**EXERCISE DESCRIPTION:**
Reproduce all records verbatim.

Records from a data collection:
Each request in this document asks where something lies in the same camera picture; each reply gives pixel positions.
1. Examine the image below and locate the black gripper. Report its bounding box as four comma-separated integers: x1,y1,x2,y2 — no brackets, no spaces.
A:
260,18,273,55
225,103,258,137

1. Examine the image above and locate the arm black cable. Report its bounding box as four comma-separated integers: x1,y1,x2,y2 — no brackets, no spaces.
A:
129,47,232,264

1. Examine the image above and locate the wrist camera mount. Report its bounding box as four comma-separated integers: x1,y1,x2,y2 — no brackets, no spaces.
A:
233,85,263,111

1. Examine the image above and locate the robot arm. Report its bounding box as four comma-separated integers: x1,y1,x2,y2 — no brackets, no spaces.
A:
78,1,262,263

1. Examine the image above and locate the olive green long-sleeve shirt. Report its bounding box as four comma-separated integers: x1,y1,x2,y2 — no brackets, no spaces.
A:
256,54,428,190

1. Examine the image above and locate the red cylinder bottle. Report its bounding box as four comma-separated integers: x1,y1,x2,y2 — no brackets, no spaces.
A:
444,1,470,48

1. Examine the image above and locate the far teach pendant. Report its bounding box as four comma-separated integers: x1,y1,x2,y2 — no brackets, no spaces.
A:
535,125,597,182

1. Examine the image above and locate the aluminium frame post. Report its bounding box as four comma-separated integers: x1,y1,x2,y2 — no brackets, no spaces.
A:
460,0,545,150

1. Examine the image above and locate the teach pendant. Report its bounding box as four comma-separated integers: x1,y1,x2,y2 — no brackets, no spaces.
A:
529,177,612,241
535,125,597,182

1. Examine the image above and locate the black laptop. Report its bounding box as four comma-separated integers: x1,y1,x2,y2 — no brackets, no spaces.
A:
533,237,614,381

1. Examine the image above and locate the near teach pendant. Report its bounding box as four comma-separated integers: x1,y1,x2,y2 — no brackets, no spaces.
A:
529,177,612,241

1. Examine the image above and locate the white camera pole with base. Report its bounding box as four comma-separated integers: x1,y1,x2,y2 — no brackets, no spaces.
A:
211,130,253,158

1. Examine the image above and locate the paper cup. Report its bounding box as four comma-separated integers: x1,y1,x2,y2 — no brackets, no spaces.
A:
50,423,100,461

**RESPONSE TO THE EXERCISE:**
Each request in this document asks where something lies in the same camera picture; each reply gives pixel positions.
1. Examine the image below and locate the black gripper. Report its bounding box as four comma-separated integers: x1,y1,x2,y2 — no brackets, no spaces.
A:
260,18,273,55
225,103,258,137

1. Examine the image above and locate the arm black cable. Report its bounding box as four comma-separated integers: x1,y1,x2,y2 — no brackets, no spaces.
A:
129,47,232,264

1. Examine the image above and locate the wrist camera mount. Report its bounding box as four comma-separated integers: x1,y1,x2,y2 — no brackets, no spaces.
A:
233,85,263,111

1. Examine the image above and locate the robot arm. Report its bounding box as four comma-separated integers: x1,y1,x2,y2 — no brackets, no spaces.
A:
78,1,262,263

1. Examine the image above and locate the olive green long-sleeve shirt. Report its bounding box as four comma-separated integers: x1,y1,x2,y2 — no brackets, no spaces.
A:
256,54,428,190

1. Examine the image above and locate the red cylinder bottle. Report its bounding box as four comma-separated integers: x1,y1,x2,y2 — no brackets, no spaces.
A:
444,1,470,48

1. Examine the image above and locate the far teach pendant. Report its bounding box as four comma-separated integers: x1,y1,x2,y2 — no brackets, no spaces.
A:
535,125,597,182

1. Examine the image above and locate the aluminium frame post. Report its bounding box as four comma-separated integers: x1,y1,x2,y2 — no brackets, no spaces.
A:
460,0,545,150

1. Examine the image above and locate the teach pendant. Report its bounding box as four comma-separated integers: x1,y1,x2,y2 — no brackets, no spaces.
A:
529,177,612,241
535,125,597,182

1. Examine the image above and locate the black laptop. Report its bounding box as four comma-separated integers: x1,y1,x2,y2 — no brackets, no spaces.
A:
533,237,614,381

1. Examine the image above and locate the near teach pendant. Report its bounding box as four comma-separated integers: x1,y1,x2,y2 — no brackets, no spaces.
A:
529,177,612,241

1. Examine the image above and locate the white camera pole with base. Report its bounding box as four comma-separated integers: x1,y1,x2,y2 — no brackets, no spaces.
A:
211,130,253,158

1. Examine the image above and locate the paper cup. Report its bounding box as four comma-separated integers: x1,y1,x2,y2 — no brackets, no spaces.
A:
50,423,100,461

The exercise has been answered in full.